TASK TO CARRY OUT — Task for the records below: count the lines that contain the word "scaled" and give only that number.
Top of EXTRACTED INFORMATION
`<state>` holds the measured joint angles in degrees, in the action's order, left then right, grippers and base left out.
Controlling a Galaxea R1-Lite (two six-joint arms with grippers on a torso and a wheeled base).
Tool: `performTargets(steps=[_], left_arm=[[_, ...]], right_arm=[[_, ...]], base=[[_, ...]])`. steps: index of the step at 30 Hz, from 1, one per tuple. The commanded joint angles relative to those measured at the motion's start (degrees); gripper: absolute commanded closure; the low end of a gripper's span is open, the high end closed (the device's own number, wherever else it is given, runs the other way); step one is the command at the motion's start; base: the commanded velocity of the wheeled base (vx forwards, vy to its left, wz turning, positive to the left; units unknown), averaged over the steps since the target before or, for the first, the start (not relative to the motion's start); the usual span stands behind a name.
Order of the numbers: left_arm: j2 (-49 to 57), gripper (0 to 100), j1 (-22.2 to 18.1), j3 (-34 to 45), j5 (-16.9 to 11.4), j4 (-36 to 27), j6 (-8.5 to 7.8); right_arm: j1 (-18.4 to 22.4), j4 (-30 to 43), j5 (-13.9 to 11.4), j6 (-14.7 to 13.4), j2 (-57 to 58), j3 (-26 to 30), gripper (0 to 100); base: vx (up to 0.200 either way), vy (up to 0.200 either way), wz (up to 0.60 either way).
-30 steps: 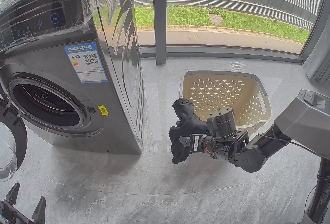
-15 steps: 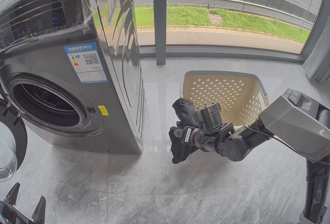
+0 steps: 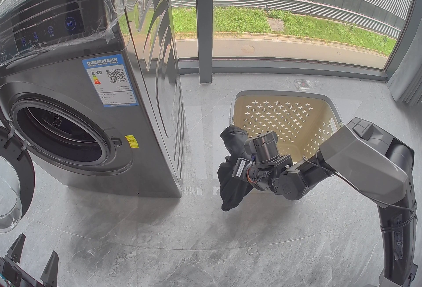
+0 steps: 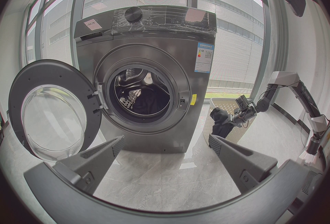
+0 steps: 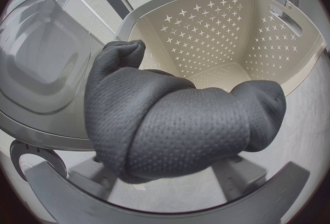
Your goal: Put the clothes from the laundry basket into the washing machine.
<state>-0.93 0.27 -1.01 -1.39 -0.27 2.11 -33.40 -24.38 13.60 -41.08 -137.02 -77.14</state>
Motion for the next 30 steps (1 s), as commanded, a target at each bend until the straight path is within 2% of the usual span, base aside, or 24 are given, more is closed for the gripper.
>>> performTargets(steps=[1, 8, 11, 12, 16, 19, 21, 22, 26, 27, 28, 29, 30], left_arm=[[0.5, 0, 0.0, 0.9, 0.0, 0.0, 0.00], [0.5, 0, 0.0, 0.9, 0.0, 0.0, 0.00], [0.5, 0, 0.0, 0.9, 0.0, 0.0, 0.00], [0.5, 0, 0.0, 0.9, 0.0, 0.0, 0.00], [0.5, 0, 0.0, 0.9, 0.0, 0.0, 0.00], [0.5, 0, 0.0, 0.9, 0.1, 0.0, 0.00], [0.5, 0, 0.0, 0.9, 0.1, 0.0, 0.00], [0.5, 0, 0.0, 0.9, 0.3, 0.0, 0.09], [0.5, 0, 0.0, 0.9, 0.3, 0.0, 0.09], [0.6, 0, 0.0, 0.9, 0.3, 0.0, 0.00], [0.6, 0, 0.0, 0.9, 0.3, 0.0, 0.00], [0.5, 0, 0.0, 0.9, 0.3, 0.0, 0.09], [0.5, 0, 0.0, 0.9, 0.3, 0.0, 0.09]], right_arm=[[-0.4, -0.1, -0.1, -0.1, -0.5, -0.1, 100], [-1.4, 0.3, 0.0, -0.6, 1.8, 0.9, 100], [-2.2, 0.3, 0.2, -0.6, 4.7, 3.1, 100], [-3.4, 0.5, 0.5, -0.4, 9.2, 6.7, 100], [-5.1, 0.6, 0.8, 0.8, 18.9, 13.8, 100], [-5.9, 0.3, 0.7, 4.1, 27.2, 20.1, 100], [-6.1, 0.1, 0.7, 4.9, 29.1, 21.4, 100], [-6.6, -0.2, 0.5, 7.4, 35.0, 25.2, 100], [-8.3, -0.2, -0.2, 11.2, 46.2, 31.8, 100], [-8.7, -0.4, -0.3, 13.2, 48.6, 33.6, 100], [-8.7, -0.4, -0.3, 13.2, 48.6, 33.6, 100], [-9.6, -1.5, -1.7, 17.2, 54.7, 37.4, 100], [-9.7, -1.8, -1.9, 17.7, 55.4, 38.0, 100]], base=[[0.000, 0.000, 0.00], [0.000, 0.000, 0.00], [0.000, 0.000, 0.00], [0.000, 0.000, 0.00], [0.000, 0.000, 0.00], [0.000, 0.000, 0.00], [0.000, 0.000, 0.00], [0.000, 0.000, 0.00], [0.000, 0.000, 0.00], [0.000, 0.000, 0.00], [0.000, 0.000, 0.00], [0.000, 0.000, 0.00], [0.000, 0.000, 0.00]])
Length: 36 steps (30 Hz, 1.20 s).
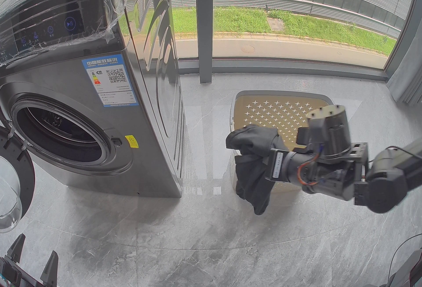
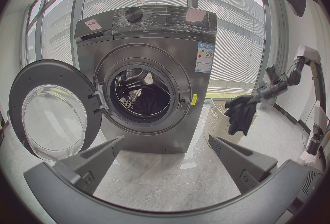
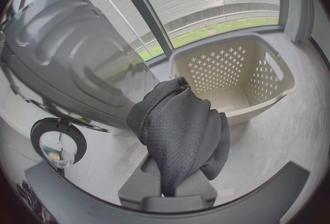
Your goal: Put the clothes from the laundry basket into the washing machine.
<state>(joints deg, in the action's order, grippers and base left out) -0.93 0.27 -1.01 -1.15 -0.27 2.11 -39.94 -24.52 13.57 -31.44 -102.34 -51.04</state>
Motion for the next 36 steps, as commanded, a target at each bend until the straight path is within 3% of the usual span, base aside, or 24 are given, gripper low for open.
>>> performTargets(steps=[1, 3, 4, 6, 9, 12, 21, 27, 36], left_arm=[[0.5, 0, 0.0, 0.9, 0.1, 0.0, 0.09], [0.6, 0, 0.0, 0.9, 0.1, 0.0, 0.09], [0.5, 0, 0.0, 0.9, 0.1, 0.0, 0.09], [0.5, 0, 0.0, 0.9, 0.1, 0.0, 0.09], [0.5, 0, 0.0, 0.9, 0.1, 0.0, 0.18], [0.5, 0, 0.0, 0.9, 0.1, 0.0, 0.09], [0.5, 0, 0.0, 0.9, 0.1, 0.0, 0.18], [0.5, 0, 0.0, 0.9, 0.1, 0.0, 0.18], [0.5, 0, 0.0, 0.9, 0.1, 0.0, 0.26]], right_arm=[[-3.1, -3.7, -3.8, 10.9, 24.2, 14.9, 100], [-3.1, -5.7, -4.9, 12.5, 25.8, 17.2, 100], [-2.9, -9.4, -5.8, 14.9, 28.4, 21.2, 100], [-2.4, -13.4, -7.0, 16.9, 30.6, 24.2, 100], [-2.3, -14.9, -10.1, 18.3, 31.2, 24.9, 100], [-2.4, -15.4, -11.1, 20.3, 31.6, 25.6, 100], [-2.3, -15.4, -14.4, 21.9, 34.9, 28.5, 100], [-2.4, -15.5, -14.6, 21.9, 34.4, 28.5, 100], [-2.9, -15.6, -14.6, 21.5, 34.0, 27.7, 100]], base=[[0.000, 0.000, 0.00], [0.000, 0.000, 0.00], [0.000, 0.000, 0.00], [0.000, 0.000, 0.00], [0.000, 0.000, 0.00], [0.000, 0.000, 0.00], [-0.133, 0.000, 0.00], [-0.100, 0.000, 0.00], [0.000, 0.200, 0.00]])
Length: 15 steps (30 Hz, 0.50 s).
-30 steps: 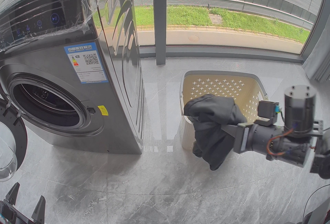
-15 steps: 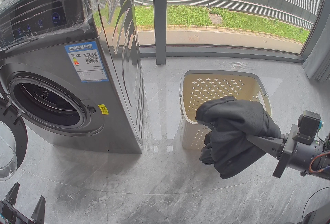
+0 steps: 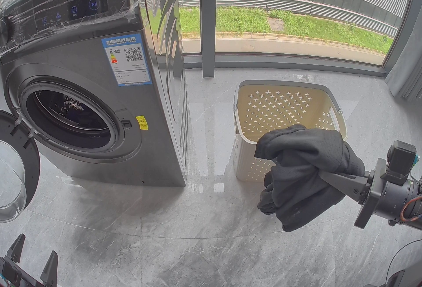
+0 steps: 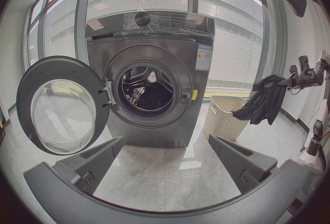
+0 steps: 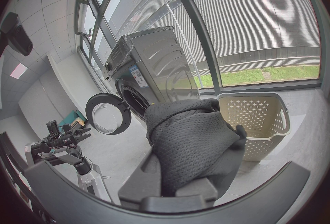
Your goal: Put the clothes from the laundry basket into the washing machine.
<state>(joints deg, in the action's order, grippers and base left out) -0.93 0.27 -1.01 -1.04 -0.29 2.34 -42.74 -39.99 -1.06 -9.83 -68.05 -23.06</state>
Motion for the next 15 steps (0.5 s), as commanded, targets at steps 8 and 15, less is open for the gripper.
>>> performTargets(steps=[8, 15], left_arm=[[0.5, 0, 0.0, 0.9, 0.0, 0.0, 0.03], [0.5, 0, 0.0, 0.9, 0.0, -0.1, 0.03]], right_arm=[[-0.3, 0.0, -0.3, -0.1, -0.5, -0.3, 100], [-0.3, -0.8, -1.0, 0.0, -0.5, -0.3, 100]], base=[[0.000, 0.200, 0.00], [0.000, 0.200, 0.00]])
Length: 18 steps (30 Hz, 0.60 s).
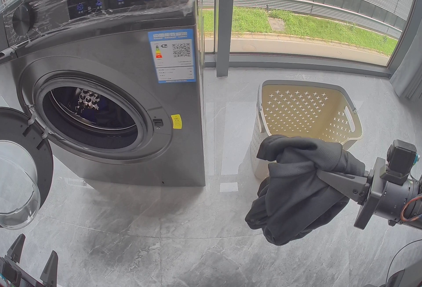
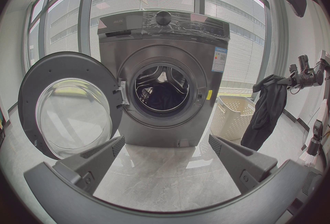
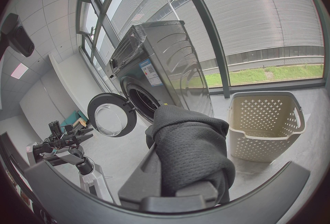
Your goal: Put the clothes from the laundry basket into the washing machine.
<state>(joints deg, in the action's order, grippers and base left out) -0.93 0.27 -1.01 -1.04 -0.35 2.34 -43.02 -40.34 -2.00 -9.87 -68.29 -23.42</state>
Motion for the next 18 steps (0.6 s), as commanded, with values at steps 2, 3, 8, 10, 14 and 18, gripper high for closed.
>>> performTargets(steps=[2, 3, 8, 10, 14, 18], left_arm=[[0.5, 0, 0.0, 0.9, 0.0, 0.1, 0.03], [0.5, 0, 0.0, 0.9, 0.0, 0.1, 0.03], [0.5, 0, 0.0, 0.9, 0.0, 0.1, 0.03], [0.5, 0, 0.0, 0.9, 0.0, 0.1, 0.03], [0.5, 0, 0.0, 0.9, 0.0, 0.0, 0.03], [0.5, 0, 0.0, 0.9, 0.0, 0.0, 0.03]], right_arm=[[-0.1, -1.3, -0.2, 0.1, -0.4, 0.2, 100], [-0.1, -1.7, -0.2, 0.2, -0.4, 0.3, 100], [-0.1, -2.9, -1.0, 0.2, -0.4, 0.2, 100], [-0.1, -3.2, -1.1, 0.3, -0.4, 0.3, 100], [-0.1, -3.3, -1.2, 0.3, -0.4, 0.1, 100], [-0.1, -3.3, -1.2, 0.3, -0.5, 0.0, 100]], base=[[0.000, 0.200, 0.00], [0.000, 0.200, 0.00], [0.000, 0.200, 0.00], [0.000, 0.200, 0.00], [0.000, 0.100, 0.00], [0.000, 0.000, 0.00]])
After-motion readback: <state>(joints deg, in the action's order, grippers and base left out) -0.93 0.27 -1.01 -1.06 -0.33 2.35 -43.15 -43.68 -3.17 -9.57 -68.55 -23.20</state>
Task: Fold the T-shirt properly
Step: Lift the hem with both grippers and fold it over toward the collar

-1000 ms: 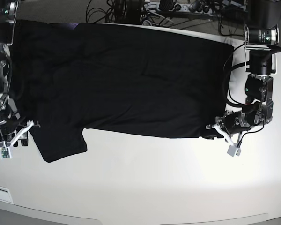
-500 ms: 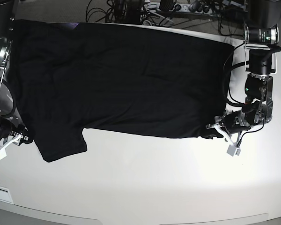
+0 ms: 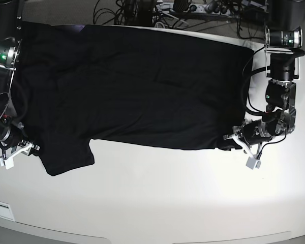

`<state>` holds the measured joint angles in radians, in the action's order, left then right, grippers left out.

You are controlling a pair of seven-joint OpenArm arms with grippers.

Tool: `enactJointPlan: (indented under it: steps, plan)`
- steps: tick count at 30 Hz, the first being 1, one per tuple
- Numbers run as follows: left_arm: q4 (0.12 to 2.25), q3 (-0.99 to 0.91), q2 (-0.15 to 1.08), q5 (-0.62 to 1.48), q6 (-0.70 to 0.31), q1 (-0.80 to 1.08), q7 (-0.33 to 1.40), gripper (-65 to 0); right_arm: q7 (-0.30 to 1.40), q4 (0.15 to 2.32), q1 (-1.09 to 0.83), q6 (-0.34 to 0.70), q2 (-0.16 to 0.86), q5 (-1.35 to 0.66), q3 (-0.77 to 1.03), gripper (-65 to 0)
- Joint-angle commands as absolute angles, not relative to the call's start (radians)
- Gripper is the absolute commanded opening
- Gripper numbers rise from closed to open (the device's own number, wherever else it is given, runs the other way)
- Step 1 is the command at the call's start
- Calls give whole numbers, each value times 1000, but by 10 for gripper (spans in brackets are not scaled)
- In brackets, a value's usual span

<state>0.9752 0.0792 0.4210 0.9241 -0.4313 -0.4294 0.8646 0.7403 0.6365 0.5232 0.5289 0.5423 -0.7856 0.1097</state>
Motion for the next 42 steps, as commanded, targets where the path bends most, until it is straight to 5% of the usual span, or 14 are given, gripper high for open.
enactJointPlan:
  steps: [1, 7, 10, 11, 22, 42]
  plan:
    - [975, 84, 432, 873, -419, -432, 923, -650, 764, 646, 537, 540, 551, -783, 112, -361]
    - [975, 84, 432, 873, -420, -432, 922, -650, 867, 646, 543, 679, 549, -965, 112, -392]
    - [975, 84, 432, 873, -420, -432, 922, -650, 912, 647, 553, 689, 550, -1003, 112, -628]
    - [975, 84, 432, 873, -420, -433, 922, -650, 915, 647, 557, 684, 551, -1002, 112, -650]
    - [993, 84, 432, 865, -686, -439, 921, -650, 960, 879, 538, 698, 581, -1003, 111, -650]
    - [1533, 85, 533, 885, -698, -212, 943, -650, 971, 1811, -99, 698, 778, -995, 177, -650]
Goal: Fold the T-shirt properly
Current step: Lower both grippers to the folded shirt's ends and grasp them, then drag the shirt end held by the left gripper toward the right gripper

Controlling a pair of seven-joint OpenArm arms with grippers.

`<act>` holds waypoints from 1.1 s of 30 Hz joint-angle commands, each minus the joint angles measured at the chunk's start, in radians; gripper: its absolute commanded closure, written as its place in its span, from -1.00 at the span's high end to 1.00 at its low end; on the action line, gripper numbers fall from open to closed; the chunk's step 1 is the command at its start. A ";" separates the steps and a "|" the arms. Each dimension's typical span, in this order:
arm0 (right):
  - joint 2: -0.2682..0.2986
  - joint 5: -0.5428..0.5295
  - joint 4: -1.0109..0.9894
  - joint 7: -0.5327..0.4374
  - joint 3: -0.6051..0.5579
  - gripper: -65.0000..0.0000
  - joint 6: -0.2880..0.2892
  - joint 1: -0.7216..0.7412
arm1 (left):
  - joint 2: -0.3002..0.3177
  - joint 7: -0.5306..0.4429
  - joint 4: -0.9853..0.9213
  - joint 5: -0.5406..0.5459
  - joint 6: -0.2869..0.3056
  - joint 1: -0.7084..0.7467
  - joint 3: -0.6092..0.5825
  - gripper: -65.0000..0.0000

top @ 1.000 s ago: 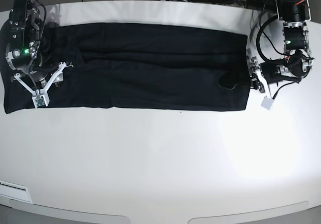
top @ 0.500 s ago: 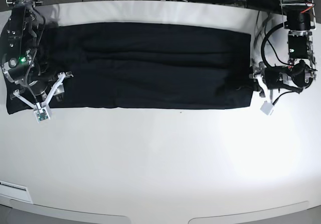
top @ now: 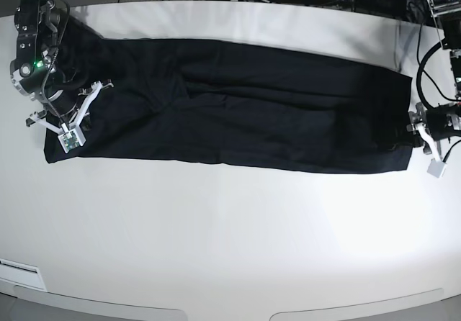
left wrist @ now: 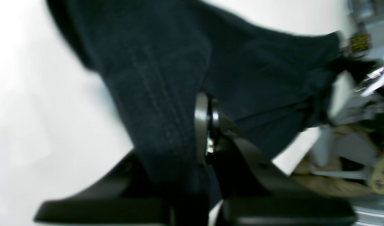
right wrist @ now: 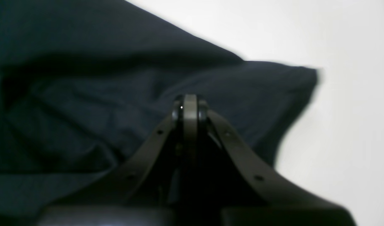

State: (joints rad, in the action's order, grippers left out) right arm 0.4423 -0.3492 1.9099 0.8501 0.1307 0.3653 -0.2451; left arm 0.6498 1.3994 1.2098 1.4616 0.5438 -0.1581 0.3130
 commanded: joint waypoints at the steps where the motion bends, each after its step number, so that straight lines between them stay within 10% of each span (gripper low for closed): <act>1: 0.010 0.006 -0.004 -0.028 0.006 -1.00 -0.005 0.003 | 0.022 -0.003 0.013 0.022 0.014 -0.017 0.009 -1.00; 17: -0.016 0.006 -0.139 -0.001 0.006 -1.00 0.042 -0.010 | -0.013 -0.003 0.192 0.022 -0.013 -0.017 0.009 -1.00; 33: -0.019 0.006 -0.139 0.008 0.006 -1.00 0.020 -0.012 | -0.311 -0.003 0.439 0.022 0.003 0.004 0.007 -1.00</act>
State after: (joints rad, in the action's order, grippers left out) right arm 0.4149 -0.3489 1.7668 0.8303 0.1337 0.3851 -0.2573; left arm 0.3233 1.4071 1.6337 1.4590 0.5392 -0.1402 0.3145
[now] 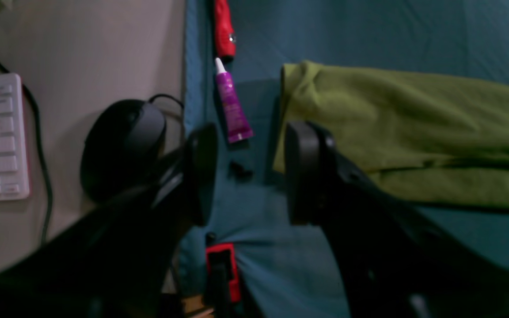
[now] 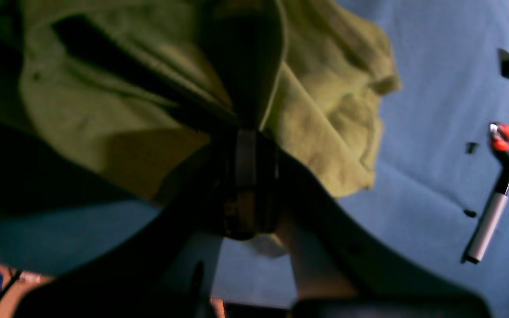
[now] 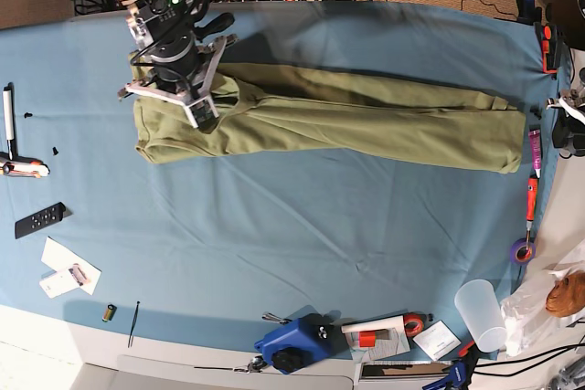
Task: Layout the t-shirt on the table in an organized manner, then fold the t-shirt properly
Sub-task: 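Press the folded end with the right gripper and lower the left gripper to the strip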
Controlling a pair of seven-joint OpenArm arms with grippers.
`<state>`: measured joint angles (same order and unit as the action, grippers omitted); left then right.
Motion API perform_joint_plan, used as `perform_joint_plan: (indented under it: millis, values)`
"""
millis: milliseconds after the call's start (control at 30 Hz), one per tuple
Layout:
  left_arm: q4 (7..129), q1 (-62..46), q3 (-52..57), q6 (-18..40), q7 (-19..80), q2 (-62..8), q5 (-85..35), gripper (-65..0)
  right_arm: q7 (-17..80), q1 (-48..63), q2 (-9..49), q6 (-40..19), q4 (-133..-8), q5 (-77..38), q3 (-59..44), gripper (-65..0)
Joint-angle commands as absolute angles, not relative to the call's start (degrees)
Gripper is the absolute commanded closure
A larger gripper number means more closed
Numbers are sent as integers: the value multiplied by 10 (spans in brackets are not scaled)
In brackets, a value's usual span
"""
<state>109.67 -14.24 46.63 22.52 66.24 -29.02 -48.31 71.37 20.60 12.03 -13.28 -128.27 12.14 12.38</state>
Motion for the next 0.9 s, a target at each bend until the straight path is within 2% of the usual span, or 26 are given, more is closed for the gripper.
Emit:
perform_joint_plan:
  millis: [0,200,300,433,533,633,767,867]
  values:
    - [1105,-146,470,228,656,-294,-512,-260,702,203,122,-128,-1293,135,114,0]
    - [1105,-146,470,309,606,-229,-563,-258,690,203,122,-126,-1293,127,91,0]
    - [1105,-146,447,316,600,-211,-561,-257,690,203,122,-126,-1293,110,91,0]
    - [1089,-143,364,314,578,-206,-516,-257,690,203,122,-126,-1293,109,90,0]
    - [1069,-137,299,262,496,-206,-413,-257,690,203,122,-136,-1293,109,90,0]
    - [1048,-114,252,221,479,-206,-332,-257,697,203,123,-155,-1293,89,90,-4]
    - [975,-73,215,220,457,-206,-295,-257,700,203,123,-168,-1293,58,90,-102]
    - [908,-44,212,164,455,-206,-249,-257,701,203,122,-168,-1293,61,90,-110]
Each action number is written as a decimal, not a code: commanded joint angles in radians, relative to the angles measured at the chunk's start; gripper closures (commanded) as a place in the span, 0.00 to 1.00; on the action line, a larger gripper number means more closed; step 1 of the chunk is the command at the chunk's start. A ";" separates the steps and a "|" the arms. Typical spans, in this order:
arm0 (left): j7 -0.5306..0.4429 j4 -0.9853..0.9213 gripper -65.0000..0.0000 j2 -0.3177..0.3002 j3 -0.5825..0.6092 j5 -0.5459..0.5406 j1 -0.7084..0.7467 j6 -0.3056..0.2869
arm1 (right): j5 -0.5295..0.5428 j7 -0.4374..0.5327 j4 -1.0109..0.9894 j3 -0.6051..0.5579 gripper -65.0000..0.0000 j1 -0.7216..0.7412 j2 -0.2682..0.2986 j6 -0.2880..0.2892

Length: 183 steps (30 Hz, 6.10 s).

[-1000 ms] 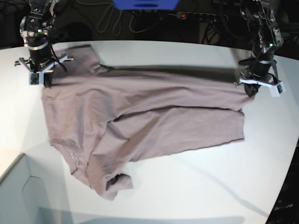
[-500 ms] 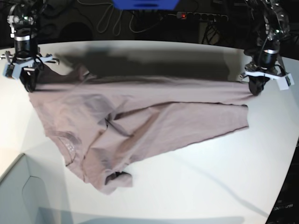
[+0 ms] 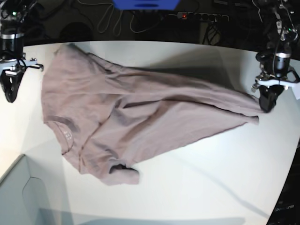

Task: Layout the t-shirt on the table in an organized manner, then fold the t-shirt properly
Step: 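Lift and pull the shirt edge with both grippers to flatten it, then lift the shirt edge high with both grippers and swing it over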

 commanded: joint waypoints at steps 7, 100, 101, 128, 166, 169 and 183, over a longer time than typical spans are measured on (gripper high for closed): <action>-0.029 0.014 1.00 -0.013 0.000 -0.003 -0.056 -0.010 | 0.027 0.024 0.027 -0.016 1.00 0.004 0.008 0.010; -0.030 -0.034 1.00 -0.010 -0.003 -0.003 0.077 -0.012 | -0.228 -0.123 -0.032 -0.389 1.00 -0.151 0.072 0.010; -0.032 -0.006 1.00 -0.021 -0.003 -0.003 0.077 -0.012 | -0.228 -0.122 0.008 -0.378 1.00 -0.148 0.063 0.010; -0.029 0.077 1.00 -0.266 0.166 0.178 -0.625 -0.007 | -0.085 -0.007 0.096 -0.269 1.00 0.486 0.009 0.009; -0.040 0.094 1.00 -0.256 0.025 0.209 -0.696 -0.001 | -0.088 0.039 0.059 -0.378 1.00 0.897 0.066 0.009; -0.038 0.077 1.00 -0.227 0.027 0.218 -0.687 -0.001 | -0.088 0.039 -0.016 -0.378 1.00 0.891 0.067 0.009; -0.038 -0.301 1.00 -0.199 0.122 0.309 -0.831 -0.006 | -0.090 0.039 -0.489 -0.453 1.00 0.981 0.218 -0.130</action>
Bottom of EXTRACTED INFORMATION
RESPONSE TO THIS TASK — 2